Del resto, a dispetto di quanto ho detto sopra sulla limitata creatività di Badosa, la partita mi ha colpito per una aspetto tecnico-tattico piuttosto raro. Mi spiego. Badosa ha spesso scelto di giocare al centro, ma lo ha fatto con una tale accuratezza e precisione, da mettere in imbarazzo Azarenka; tanto che in diverse occasioni Vika mi è sembrata incerta se colpire con il dritto e con il rovescio. E questa incertezza le ha fatto perdere istanti preziosi, che sarebbero serviti per preparare il colpo al meglio e caricarlo di più.

Sappiamo che indirizzare al corpo per mettere in crisi l’avversaria è una strategia tipica di chi serve, tanto che il servizio al corpo è un colpo codificato nelle statistiche. Ma è molto meno usuale fare qualcosa di simile durante lo scambio. Ed è ancora meno frequente vedere una tale strategia sviluppata così bene da mettere in difficoltà una tennista molto solida nei fondamentali come Azarenka.

Perché un conto è indirizzare banalmente verso il centro geometrico del campo, un conto è puntare un “bersaglio” mobile come una avversaria che si sposta di volta in volta durante lo scambio. Eppure spesso Badosa è sembrata saper trovare proprio la “zona di conflitto” fra il dritto e il rovescio di Vika. Davvero sorprendente. Insomma, comunque si valuti la finale, abbiamo assistito a un match degno di essere ricordato.

Per chiudere ci sarebbe da affrontare il capitolo sul futuro di Badosa. Sappiamo che ogni giocatrice che raggiunge per la prima volta grandi traguardi cambia di status nel circuito, e di conseguenza cambiano anche le aspettative nei suoi confronti. Così come cambiano le attenzioni della avversarie, che cominciano a dedicarsi allo studio dei punti deboli di una giocatrice che si è dimostrata una concorrente pericolosa.

Per molti aspetti questi discorsi sono più o meno sempre gli stessi, tanto che a volte ho la sensazione di annoiare, ripetendo concetti già espressi in molti articoli già pubblicati. Però nel caso di Paula qualcosa di speciale c’è. Lei non sta vivendo il primo successo da teenager, sull’onda di un entusiasmo che non ha ancora conosciuto il disincanto della sconfitta e del fallimento. No, nel caso di Badosa questi risultati arrivano dopo un lungo periodo di crisi che sicuramente ha inciso sul suo carattere e sul modo di affrontare la professione.

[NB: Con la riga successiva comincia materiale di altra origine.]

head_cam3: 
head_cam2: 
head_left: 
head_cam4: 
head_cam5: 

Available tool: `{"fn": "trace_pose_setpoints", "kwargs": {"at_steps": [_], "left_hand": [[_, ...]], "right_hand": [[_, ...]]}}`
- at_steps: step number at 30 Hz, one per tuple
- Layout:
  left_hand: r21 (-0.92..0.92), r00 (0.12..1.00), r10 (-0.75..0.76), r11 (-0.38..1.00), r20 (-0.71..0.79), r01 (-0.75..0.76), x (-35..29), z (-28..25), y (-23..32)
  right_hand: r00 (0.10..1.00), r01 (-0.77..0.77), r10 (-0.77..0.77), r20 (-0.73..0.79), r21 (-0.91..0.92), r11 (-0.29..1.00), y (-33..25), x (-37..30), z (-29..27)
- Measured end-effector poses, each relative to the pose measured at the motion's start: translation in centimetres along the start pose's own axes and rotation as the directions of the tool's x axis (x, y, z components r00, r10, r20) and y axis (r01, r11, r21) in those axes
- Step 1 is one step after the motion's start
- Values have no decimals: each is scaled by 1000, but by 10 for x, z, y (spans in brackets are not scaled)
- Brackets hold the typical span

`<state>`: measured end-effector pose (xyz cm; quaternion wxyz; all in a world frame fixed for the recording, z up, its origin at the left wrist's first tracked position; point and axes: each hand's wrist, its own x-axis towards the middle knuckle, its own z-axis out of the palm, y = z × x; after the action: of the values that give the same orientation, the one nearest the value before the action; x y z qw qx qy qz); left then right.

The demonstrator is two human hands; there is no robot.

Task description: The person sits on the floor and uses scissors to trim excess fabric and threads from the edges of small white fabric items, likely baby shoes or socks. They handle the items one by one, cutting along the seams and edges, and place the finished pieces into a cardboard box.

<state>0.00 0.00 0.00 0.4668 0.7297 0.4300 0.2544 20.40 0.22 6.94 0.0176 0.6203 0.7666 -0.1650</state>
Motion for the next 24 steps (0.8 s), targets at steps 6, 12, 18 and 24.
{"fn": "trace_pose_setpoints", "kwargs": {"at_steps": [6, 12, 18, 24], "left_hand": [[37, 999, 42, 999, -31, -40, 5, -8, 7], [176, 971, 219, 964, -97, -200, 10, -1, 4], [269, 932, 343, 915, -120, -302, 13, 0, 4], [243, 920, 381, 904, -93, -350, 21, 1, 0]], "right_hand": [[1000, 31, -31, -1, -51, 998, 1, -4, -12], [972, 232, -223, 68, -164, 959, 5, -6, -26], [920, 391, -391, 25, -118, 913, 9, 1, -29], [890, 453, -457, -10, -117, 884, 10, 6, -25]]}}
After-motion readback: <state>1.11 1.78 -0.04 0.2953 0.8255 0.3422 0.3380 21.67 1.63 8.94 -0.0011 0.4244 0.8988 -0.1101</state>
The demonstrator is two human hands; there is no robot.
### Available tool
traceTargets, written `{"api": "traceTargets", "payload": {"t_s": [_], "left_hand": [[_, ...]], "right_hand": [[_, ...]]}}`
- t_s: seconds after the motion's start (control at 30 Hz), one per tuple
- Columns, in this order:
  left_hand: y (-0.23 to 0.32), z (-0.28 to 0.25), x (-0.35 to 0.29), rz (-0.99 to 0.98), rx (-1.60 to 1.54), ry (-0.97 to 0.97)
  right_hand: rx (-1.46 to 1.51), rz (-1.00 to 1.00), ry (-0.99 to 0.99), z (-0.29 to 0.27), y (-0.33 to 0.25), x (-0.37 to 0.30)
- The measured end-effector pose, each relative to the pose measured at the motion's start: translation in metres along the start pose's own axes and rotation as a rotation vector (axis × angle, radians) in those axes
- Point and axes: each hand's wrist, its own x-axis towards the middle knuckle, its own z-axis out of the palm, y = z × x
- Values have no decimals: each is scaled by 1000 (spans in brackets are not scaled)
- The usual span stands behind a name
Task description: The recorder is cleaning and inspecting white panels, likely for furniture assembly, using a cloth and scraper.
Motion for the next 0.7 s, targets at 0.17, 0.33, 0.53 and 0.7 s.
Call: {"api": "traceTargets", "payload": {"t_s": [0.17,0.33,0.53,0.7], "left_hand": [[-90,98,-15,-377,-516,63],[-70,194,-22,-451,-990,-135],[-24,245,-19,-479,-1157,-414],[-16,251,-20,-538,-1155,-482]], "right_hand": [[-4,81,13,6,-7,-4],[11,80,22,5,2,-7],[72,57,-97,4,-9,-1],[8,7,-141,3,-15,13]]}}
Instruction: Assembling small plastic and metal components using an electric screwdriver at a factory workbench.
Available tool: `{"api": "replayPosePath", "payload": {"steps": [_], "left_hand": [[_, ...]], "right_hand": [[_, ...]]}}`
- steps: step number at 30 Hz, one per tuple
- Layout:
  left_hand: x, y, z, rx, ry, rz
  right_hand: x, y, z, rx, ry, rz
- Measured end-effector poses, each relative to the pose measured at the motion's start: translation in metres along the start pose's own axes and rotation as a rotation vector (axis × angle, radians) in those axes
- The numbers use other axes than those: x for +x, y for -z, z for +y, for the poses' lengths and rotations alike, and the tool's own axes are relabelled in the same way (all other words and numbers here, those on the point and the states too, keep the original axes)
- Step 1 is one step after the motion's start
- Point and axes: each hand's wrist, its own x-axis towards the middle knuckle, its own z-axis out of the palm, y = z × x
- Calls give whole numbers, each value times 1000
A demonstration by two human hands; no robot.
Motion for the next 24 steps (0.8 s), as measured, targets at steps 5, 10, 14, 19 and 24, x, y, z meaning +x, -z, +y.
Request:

Naturalmente queste specificità non ci aiutano a formulare previsioni più sicure per il futuro. Però, almeno ai miei occhi, aumentano la curiosità nei suoi confronti, perché probabilmente nel tempo Badosa si è costruita una sensibilità particolare per affrontare “trionfo e disastro” e quindi potrebbe misurarsi con questi due impostori partendo da un punto di vista meno usuale. Già la prossima stagione ci dirà qualcosa di più.